Supplemental Nutrition Assistance Program (SNAP) Cuts

The Congressional Budget Office estimates that more than 3 million Americans will lose access to SNAP benefits as a result of the  SNAP cuts in the tax bill, which total $287 billion over the next decade. In Illinois, 1.9 million residents (14% of the population) receive SNAP benefits, including 891,000 people in Cook County and 44,217 veterans; 37% of households have older adults; 45% of households have children; 44% of households have a person with a disability. 360,000 Illinoisans are estimated to lose SNAP benefits due to the new law.

Since SNAP’s creation, the federal government has fully funded the program. But, the new tax law shifts some SNAP costs to states in multiple ways while also implementing new work requirements for SNAP customers. Advocates estimate these changes will eliminate 6-9 billion meals annually, which is roughly the same number of meals provided annually by the network of food banks in this county (Politico). In other words, food banks will have to double their output to replace these cuts. Before enactment, Governors joined forces to send a letter opposing the cost-shifts to states.

First, the law decreases the administrative costs the federal government pays by 25% beginning in fiscal year 2027. Second, able-bodied adults, ages 18 to 64, receiving SNAP benefits will be required to work, volunteer, or attend school at least 80 hours a month to remain eligible, as soon as 2025. Third, the law penalizes states that have an error rate above 6% beginning in 2028 as follows, which will impact Illinois to the tune of over $700 million/year if we do not make progress in this area:

  • <6%:  0% state match
  • 6-7.99%:  5% state match
  • 8-9.99%:  10% state match
  • >/= 10%:  15% state match

A 2019 study published by the USDA noted that SNAP generates $1.5 of economic activity per dollar spent (so, a hypothetical $1B increase in SNAP would increase GDP by $1.54B, support 13,560 jobs, and create $32M in farm income).

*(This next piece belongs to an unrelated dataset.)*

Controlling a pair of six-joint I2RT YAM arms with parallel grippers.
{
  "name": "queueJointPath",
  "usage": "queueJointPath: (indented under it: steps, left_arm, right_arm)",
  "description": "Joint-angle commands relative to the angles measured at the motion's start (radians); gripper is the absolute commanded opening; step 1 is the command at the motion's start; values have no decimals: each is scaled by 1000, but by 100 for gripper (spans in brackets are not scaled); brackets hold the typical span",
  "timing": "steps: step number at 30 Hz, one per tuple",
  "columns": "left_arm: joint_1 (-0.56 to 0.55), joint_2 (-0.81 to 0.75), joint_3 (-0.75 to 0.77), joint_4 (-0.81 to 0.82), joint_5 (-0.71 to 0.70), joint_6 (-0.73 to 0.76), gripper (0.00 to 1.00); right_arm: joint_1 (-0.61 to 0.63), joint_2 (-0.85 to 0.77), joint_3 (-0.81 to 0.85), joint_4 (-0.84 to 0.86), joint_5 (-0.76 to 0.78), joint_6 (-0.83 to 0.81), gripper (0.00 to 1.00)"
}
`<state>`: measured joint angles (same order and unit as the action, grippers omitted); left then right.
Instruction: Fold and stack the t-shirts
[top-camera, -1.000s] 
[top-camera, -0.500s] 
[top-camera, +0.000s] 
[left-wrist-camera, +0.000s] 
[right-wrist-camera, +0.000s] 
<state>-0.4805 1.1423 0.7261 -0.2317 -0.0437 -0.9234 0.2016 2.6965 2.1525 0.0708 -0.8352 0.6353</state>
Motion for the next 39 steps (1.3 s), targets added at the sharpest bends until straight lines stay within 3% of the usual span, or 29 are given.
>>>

New 1% Floor on Corporate Charitable Deductions (Section 70426)

The new tax law stipulates that corporations may only deduct charitable contributions that exceed 1% of their taxable income and also retains the ceiling (cap) on corporate charitable deductions that was already in place (10%, with a 5-year carry forward for gifts above 10% ceiling). Under the new law, charitable contributions disallowed under the 1% floor may be carried forward only from years in which the corporation’s charitable contributions exceed the 10% limit. The Joint Committee on Taxation estimates that the provision will raise $16.6 billion over a 10-year period. The 1% floor on corporate charitable giving is estimated to eliminate $4.2-$4.8 billion in charitable donations per year, according to a study by Ernst & Young. This includes small, local companies such as those that make small gifts (i.e. donating jerseys to the local team). This reduction in charitable funds will negatively impact services and charitable activities in local communities, which is why charitable sector advocates generally oppose both floors and ceilings on charitable giving incentives.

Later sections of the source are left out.